• Work task:
Your copy must hold all of the data below, unchanged and without images.

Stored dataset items
****
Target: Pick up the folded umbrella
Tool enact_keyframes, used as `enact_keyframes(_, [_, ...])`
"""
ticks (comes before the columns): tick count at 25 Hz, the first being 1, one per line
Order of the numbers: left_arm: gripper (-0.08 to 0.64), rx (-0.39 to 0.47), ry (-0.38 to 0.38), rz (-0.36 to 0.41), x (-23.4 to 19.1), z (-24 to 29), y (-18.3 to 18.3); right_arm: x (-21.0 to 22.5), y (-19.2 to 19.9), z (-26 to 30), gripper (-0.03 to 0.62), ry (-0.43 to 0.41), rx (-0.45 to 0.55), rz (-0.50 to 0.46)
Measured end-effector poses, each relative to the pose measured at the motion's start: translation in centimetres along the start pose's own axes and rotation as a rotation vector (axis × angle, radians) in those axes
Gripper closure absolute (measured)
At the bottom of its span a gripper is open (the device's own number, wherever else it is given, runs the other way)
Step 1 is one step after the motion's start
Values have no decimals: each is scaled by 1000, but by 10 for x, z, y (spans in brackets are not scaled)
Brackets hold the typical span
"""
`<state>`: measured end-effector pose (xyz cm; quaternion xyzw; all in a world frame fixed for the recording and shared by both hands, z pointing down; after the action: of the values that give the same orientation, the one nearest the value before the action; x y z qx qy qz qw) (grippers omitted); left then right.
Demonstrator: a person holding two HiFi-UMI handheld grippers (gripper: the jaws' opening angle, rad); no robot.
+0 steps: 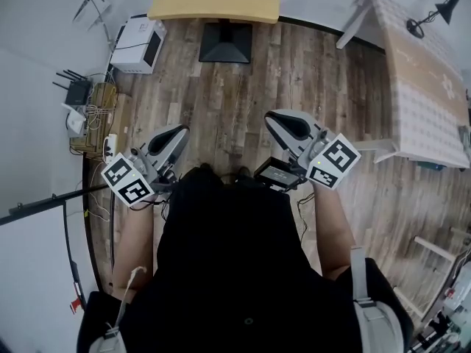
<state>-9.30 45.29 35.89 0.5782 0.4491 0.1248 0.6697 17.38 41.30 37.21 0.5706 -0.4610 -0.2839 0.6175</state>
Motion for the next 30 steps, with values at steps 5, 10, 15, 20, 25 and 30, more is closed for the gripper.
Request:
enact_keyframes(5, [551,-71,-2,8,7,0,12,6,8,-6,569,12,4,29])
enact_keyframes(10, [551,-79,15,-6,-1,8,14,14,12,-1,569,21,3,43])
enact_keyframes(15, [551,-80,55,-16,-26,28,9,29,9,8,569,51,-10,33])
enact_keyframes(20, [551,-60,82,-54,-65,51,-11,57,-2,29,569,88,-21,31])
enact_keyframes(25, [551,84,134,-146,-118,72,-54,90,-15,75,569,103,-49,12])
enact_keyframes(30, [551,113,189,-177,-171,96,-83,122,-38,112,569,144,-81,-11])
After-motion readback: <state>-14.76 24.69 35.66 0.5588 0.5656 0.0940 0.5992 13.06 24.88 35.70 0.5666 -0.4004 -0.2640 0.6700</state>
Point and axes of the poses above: the fingertips, and each gripper's own axes: z forward along the fingers, x to its right, y out of its underside, the point moved 6 cm from there along -z, backward along the fingers, and after that the axes turned 7 degrees about x, right-handed, at the moved point
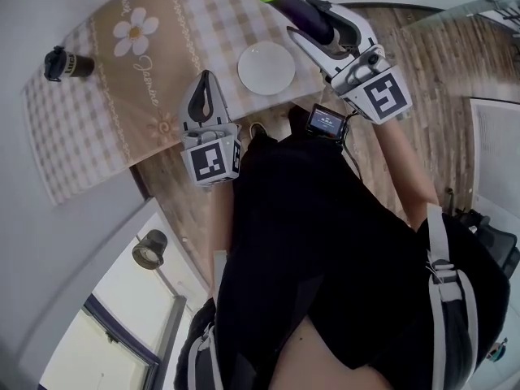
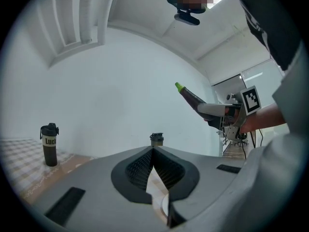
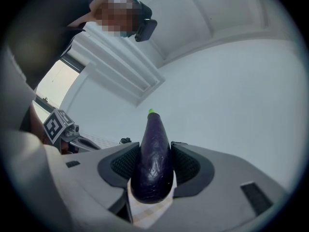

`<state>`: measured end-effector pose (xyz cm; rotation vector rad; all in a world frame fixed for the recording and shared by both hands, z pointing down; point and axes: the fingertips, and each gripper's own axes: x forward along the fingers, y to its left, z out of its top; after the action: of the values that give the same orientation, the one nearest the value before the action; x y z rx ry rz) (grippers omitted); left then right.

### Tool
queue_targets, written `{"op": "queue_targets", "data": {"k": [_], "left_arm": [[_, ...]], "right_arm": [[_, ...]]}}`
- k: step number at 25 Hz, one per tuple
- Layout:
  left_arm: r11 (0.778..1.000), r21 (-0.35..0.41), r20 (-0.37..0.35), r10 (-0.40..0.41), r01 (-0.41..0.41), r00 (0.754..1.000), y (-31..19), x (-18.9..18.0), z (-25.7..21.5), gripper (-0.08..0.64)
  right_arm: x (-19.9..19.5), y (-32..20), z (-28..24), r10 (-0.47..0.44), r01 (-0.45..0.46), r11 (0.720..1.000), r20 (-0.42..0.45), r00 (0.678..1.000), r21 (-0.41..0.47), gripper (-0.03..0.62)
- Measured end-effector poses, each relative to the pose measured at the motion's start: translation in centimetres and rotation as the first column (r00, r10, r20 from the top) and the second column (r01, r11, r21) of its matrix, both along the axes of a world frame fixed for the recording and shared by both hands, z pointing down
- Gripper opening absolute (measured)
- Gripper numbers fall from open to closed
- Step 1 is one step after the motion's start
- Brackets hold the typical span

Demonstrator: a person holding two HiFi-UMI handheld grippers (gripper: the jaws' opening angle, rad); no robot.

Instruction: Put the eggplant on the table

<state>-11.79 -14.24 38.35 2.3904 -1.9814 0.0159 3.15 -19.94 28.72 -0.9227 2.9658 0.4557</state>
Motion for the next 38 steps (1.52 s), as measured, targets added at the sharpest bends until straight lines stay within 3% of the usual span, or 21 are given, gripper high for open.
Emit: {"op": "queue_targets", "data": {"k": [6,20,24,29,38], "left_arm": [[1.000,-0.021,0.011,0.014,-0.013,1.000,-0.4,0.5,0.9,0.002],[0.998,-0.056,0.007,0.004,-0.004,1.000,-1.0,0.2,2.2,0.002],[0.998,-0.062,0.007,0.008,-0.007,1.000,-0.9,0.3,2.5,0.002],[0.998,-0.068,0.012,0.010,-0.009,1.000,-0.9,0.3,2.6,0.002],[0.998,-0.064,0.002,0.018,-0.018,1.000,-1.0,0.6,2.9,0.002]], "right_arm": [[-0.3,-0.7,2.3,-0.007,0.006,1.000,-0.042,0.999,-0.009,0.212],[-0.7,-2.2,8.5,-0.014,-0.002,0.992,-0.119,0.993,-0.130,0.212],[-0.2,-2.3,11.3,0.000,-0.035,0.981,-0.181,0.984,-0.190,0.212],[-0.8,-1.7,12.7,-0.040,0.003,0.986,-0.216,0.975,-0.167,0.212],[-1.1,-1.4,15.9,-0.058,-0.006,0.972,-0.264,0.963,-0.236,0.212]]}}
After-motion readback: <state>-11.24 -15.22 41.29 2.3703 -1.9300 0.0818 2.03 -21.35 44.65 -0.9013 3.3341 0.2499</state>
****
• Output below:
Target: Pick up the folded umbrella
Tool enact_keyframes, used as `enact_keyframes(_, [_, ...])`
"""
ticks (comes before the columns): tick count at 25 Hz, the first being 1, one per line
Order of the numbers: left_arm: gripper (-0.08 to 0.64), rx (-0.39 to 0.47), ry (-0.38 to 0.38), rz (-0.36 to 0.41), x (-23.4 to 19.1), z (-24 to 29), y (-18.3 to 18.3); right_arm: x (-21.0 to 22.5), y (-19.2 to 19.9), z (-26 to 30), gripper (-0.03 to 0.62), ry (-0.43 to 0.41), rx (-0.45 to 0.55), rz (-0.50 to 0.46)
Measured end-effector poses, each relative to the pose measured at the motion's start: translation in centimetres along the start pose's own axes and rotation as a rotation vector (axis × angle, radians) in those axes
Gripper closure absolute (measured)
At the bottom of its span a gripper is open (the device's own number, wherever else it is given, runs the other way)
Step 1 is one step after the motion's start
Values have no decimals: each is scaled by 1000, but by 10 for x, z, y (spans in brackets are not scaled)
Brackets hold the typical span
"""
`<state>`: measured end-effector pose (xyz cm; quaternion xyzw; all in a world frame fixed for the recording and shared by both hands, z pointing down; after the action: of the values that give the same orientation, the one nearest the value before the action; x y z qx qy qz qw) (grippers omitted); left then right.
Demonstrator: a person holding two HiFi-UMI handheld grippers (gripper: the jaws' opening angle, rad); no robot.
+0 steps: 
<state>-9.30 45.29 35.89 0.5782 0.4491 0.1248 0.6697 17.38 41.30 37.21 0.5706 -0.4610 -0.2839 0.6175</state>
Motion for the next 30 steps, with values at steps 5, 10, 15, 20, 25 and 30, more is closed for the gripper.
Request:
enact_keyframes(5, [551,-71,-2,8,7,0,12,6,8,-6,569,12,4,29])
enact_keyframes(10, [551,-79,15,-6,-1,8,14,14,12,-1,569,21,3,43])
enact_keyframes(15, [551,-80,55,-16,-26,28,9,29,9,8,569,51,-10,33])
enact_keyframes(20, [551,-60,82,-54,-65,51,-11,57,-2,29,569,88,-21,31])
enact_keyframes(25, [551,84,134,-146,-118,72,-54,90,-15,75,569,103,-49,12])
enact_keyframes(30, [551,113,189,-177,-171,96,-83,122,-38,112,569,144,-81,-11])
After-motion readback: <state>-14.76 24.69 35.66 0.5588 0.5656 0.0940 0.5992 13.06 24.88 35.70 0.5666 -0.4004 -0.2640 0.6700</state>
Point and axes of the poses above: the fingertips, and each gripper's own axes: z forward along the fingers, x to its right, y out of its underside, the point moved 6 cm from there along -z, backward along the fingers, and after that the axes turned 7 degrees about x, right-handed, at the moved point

`<state>`: measured end-effector pose (xyz cm; rotation vector rad; all in a world frame fixed for the recording and shared by both hands, z pointing down; point and axes: the fingertips, and each gripper's own axes: x forward along the fingers, y to its left, z out of its top; after the action: of the values that give the same orientation, the one nearest the value before the action; x y z rx ry rz) (grippers omitted); left then right.

### Tool
queue_targets, written `{"op": "queue_targets", "data": {"k": [_], "left_arm": [[_, ...]], "right_arm": [[_, ...]]}}`
- k: step number at 25 Hz, one per tuple
- Layout:
  left_arm: r11 (0.778..1.000), r21 (-0.35..0.41), r20 (-0.37..0.35), r10 (-0.40..0.41), r01 (-0.41..0.41), r00 (0.754..1.000), y (-31..19), x (-18.9..18.0), z (-25.7..21.5), gripper (-0.08..0.64)
  right_arm: x (-19.9..19.5), y (-32..20), z (-28..24), r10 (-0.47..0.44), r01 (-0.45..0.46), r11 (0.720..1.000), r20 (-0.42..0.45), r00 (0.678..1.000), r21 (-0.41..0.47), gripper (-0.03..0.62)
- Measured end-effector poses, each relative to the pose measured at the motion's start: translation in centimetres and rotation as the first column (r00, r10, r20 from the top) and the second column (r01, r11, r21) of its matrix, both along the axes of a world frame fixed for the recording and shared by both hands, z pointing down
- Gripper opening absolute (measured)
- Gripper numbers fall from open to closed
- Step 1 is one step after the motion's start
- Brackets hold the typical span

Demonstrator: a person holding two HiFi-UMI handheld grippers (gripper: the jaws' opening angle, rad); no robot.

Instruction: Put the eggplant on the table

<state>-11.79 -14.24 38.35 2.3904 -1.9814 0.0159 3.15 -19.94 28.72 -0.9227 2.9658 0.4557</state>
Motion for the next 38 steps (1.52 s), as measured, targets added at the sharpest bends until straight lines stay within 3% of the usual span, or 21 are given, gripper high for open.
Emit: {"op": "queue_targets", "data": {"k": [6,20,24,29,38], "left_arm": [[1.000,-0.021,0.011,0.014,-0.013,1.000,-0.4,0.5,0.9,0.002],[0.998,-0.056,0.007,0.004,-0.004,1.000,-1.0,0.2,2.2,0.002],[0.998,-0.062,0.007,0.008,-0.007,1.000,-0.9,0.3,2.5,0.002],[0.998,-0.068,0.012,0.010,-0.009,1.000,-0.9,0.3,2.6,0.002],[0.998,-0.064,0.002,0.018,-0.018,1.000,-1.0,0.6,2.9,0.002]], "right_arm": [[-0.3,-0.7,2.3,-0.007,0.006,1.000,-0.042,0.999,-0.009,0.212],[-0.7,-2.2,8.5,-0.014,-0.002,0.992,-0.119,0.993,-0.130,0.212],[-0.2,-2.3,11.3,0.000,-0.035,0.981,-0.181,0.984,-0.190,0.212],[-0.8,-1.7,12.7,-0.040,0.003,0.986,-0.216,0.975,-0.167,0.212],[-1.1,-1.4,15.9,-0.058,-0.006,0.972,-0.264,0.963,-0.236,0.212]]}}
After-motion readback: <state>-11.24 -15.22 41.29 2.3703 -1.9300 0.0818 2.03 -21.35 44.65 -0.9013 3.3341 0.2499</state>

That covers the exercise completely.